Task statement: Should a line below contain the word "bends", report it.
#####
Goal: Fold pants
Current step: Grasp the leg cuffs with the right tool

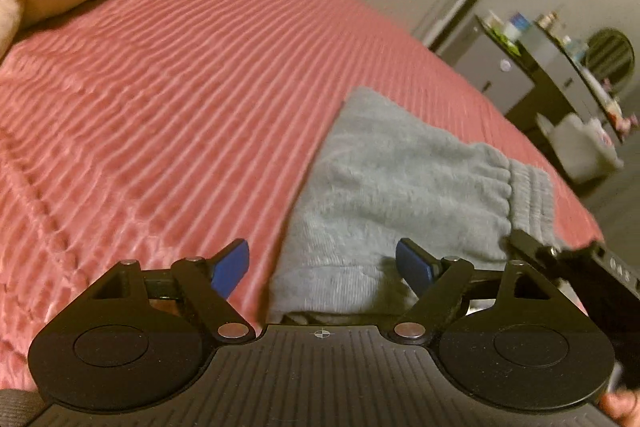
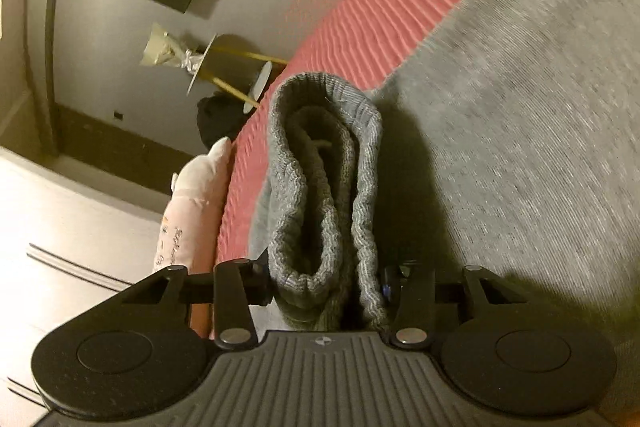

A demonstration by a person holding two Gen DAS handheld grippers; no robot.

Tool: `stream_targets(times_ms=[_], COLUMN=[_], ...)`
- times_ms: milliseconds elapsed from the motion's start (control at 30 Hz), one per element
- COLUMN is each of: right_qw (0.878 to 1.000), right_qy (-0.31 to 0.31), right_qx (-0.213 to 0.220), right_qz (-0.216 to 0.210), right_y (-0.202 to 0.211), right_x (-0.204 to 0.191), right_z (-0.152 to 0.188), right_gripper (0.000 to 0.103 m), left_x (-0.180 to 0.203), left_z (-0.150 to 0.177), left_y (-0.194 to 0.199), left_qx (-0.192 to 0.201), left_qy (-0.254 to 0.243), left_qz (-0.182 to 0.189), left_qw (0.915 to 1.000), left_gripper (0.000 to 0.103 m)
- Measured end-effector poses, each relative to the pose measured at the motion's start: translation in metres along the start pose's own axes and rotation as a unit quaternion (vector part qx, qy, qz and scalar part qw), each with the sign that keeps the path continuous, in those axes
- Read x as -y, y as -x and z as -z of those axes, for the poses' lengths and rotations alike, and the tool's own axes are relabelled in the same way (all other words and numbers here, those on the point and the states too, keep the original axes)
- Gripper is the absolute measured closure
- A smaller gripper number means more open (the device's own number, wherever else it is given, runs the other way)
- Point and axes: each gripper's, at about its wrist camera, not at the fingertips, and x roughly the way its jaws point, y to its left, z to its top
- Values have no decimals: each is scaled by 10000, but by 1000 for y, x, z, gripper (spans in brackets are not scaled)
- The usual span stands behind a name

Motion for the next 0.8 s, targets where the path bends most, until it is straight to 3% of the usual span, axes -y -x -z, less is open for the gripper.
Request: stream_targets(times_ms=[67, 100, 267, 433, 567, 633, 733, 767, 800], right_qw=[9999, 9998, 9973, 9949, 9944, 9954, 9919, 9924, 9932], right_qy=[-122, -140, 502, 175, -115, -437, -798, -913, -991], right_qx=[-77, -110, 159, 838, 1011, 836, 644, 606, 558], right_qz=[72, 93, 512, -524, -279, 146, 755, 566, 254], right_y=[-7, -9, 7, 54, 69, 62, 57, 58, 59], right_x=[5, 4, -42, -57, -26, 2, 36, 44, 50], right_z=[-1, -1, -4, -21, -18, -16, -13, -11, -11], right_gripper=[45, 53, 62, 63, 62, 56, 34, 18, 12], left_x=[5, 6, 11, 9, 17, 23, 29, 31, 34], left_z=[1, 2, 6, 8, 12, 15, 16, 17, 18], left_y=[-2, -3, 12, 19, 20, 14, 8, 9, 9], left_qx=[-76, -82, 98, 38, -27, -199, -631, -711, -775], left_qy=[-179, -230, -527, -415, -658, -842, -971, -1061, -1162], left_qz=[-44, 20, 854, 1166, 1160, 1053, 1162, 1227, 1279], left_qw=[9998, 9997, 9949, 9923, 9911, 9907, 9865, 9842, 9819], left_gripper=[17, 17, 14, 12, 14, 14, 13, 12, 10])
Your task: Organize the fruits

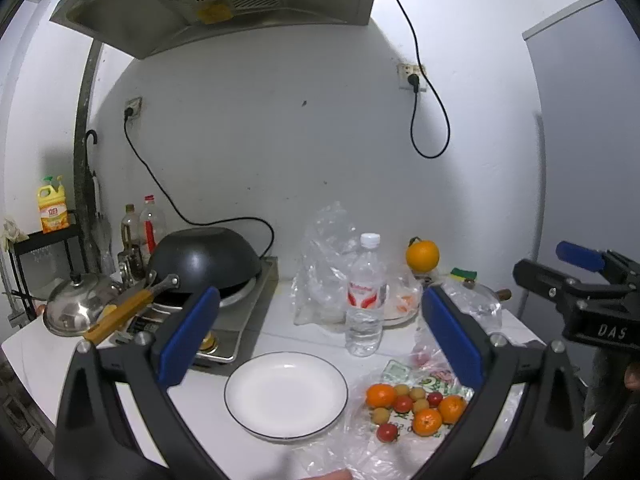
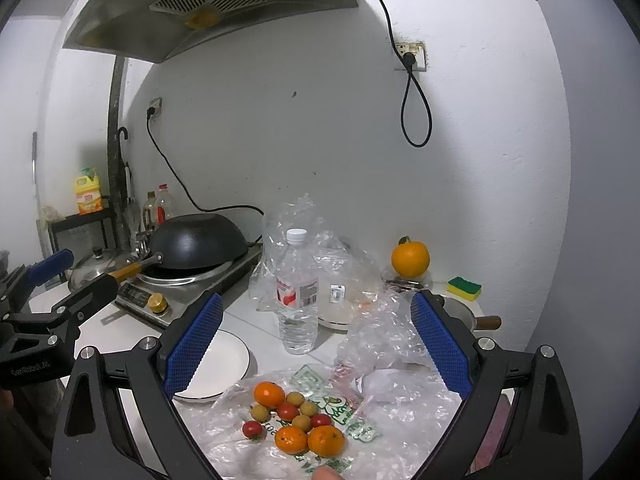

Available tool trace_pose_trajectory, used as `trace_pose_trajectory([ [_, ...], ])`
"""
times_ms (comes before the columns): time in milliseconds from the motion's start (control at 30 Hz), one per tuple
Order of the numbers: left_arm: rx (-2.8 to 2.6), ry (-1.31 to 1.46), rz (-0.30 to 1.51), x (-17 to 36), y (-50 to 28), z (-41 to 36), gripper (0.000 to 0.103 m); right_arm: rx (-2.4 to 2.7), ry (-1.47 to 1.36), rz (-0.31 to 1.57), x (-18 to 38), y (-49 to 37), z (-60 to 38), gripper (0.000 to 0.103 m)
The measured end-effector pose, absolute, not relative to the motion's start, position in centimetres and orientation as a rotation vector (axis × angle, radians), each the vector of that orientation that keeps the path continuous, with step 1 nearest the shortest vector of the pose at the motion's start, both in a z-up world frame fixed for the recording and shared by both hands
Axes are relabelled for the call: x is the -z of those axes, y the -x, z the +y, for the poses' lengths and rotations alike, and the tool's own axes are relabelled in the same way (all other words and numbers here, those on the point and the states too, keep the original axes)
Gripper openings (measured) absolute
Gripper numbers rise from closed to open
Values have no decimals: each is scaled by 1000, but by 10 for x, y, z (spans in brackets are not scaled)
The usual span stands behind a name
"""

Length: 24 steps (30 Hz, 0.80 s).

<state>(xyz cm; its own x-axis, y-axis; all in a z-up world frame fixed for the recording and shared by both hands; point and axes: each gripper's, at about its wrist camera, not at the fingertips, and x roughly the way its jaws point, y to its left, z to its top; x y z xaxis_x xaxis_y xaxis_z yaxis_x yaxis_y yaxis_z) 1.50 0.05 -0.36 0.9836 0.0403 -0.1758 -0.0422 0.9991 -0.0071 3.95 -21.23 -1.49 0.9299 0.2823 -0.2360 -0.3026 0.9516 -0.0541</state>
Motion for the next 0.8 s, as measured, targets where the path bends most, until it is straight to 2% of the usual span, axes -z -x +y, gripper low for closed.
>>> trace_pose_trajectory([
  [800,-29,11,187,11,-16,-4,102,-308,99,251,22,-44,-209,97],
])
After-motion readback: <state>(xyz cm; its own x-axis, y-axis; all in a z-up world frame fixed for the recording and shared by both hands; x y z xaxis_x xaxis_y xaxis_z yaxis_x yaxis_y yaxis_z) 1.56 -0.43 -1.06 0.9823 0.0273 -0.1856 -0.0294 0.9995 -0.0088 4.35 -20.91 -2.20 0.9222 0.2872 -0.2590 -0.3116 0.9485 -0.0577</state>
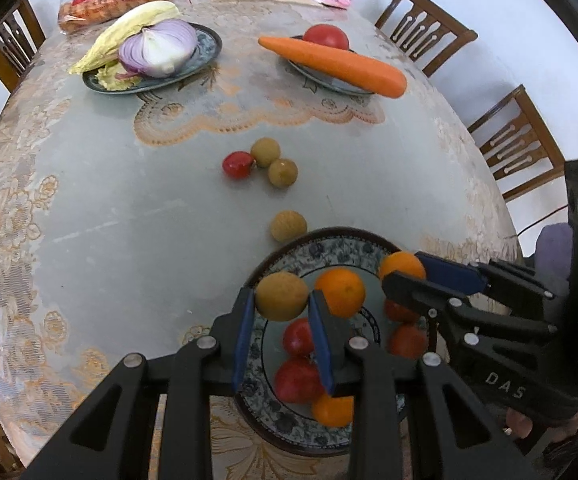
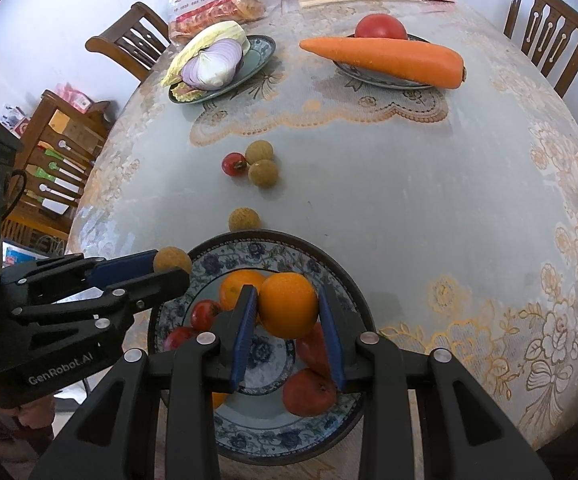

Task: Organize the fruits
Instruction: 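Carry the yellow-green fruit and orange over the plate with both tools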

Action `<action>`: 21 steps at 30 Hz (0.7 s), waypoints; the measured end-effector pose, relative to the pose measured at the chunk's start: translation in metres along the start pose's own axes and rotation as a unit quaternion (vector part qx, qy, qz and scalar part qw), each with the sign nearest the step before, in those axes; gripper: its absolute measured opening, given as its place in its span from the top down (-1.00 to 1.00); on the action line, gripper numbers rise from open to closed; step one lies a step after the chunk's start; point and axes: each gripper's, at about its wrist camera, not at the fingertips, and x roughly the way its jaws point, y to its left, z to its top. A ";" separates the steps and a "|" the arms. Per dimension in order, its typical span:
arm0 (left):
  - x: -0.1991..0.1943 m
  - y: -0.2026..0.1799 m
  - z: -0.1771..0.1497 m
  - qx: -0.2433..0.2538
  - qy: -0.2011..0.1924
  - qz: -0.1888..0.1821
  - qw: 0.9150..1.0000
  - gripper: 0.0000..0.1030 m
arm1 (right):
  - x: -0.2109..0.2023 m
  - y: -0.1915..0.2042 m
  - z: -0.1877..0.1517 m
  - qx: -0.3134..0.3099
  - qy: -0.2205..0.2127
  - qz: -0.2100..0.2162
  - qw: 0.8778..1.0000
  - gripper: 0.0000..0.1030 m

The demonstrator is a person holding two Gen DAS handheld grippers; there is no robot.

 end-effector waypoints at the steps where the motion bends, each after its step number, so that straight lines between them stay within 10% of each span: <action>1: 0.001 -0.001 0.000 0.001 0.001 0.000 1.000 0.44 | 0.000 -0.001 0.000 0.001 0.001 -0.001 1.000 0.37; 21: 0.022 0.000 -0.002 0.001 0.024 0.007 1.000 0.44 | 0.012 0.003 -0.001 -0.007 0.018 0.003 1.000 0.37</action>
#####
Solution to the exercise:
Motion for the next 0.8 s, targets where the path bends most, until it is straight to 3% of the usual span, axes -y -x -z, less is open for the gripper.
Motion for the next 0.8 s, as measured, targets where the path bends most, until it is straight to 2% of the usual span, axes -z -x +y, gripper low for closed.
 end-effector waypoints at the steps where the motion bends, each after its step number, so that straight lines between them stay within 10% of each span: <action>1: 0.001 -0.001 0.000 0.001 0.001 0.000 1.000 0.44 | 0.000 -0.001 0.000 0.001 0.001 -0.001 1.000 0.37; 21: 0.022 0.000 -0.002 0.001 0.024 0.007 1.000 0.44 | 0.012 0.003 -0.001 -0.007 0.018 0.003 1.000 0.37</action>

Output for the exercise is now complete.